## [WHAT IS BEING ASKED]
The lines that make up this material should each be returned exactly.

## [DATA SEGMENT]
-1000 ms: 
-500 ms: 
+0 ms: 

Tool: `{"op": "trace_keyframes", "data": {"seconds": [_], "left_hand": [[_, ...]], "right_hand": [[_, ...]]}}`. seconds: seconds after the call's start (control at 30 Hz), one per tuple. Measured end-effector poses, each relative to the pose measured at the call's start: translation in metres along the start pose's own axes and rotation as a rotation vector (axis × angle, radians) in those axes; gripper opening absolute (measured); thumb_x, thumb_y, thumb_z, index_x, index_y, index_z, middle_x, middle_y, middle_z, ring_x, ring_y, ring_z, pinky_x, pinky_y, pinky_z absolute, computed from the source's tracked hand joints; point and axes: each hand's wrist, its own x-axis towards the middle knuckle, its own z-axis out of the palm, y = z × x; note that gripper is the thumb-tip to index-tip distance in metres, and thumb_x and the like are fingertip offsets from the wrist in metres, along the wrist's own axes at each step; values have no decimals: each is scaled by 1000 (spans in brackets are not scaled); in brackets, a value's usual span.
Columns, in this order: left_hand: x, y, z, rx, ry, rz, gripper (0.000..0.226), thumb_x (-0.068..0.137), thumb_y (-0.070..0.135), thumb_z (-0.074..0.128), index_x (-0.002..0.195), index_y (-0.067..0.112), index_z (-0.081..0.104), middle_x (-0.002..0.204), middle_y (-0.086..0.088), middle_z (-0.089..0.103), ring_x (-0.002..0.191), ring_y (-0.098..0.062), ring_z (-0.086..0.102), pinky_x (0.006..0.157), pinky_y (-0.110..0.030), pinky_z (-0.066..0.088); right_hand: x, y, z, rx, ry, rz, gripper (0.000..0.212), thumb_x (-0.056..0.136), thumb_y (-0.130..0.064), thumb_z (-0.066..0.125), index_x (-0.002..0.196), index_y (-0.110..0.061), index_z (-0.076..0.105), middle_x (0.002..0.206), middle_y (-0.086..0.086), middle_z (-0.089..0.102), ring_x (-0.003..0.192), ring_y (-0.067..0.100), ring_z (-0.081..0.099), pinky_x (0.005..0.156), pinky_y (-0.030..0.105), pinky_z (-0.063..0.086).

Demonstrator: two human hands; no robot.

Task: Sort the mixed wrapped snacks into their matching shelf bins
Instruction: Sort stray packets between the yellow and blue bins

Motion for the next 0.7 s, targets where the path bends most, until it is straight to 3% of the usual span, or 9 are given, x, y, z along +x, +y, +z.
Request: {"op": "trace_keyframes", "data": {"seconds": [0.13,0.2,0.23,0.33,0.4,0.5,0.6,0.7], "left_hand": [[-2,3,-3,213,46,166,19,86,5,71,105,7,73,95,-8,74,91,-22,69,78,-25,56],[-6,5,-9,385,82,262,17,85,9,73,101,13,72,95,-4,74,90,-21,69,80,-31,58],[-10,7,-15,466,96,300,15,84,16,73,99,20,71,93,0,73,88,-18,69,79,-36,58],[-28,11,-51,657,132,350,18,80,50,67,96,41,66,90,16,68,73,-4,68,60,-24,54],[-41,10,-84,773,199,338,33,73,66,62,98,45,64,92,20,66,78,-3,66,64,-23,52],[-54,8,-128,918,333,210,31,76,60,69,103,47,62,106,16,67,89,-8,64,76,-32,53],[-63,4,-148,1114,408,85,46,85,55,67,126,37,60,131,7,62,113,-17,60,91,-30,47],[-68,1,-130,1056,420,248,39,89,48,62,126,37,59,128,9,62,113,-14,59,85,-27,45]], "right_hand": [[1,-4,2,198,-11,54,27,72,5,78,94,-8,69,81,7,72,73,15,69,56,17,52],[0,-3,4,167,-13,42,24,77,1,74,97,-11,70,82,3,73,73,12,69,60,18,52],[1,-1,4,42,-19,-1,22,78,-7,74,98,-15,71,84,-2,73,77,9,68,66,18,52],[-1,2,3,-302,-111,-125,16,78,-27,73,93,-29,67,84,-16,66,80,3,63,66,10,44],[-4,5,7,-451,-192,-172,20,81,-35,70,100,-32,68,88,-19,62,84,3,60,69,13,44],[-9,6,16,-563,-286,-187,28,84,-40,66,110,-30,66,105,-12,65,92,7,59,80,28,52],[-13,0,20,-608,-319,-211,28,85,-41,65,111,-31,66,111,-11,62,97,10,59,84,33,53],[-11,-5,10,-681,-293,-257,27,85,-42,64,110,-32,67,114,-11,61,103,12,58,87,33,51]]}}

## [WORKED SOLUTION]
-1000 ms: 
-500 ms: 
+0 ms: 

Tool: `{"op": "trace_keyframes", "data": {"seconds": [_], "left_hand": [[_, ...]], "right_hand": [[_, ...]]}}`. seconds: seconds after the call's start (control at 30 Hz), one per tuple. Measured end-effector poses, each relative to the pose measured at the call's start: translation in metres along the start pose's own axes and rotation as a rotation vector (axis × angle, radians) in those axes; gripper opening absolute (measured); thumb_x, thumb_y, thumb_z, index_x, index_y, index_z, middle_x, middle_y, middle_z, ring_x, ring_y, ring_z, pinky_x, pinky_y, pinky_z absolute, computed from the source's tracked hand joints; point and axes: each hand's wrist, its own x-axis towards the middle knuckle, its own z-axis out of the palm, y = z × x; note that gripper is the thumb-tip to index-tip distance in metres, and thumb_x and the like are fingertip offsets from the wrist in metres, along the wrist's own axes at each step; values have no decimals: each is scaled by 1000 (spans in brackets are not scaled); in brackets, a value's usual span.
Columns, in this order: left_hand: x, y, z, rx, ry, rz, gripper (0.000..0.226), thumb_x (-0.068..0.137), thumb_y (-0.070..0.135), thumb_z (-0.074..0.128), index_x (-0.002..0.195), index_y (-0.067..0.112), index_z (-0.081..0.104), middle_x (-0.002..0.204), middle_y (-0.086..0.088), middle_z (-0.089..0.103), ring_x (-0.002..0.191), ring_y (-0.098..0.062), ring_z (-0.086..0.102), pinky_x (0.006..0.157), pinky_y (-0.110..0.030), pinky_z (-0.066..0.088); right_hand: x, y, z, rx, ry, rz, gripper (0.000..0.212), thumb_x (-0.056..0.136), thumb_y (-0.130..0.064), thumb_z (-0.066..0.125), index_x (-0.002..0.196), index_y (-0.110..0.061), index_z (-0.076..0.105), middle_x (0.002..0.206), middle_y (-0.086..0.086), middle_z (-0.089..0.102), ring_x (-0.003..0.192), ring_y (-0.067..0.100), ring_z (-0.081..0.099), pinky_x (0.005..0.156), pinky_y (-0.030..0.105), pinky_z (-0.063..0.086).

Demonstrator: two human hands; no robot.

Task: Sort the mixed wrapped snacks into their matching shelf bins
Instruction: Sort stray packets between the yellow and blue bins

Motion for the next 0.7 s, targets where the path bends most, until it is straight to 3% of the usual span, or 9 are given, x, y, z along +x, +y, +z.
Request: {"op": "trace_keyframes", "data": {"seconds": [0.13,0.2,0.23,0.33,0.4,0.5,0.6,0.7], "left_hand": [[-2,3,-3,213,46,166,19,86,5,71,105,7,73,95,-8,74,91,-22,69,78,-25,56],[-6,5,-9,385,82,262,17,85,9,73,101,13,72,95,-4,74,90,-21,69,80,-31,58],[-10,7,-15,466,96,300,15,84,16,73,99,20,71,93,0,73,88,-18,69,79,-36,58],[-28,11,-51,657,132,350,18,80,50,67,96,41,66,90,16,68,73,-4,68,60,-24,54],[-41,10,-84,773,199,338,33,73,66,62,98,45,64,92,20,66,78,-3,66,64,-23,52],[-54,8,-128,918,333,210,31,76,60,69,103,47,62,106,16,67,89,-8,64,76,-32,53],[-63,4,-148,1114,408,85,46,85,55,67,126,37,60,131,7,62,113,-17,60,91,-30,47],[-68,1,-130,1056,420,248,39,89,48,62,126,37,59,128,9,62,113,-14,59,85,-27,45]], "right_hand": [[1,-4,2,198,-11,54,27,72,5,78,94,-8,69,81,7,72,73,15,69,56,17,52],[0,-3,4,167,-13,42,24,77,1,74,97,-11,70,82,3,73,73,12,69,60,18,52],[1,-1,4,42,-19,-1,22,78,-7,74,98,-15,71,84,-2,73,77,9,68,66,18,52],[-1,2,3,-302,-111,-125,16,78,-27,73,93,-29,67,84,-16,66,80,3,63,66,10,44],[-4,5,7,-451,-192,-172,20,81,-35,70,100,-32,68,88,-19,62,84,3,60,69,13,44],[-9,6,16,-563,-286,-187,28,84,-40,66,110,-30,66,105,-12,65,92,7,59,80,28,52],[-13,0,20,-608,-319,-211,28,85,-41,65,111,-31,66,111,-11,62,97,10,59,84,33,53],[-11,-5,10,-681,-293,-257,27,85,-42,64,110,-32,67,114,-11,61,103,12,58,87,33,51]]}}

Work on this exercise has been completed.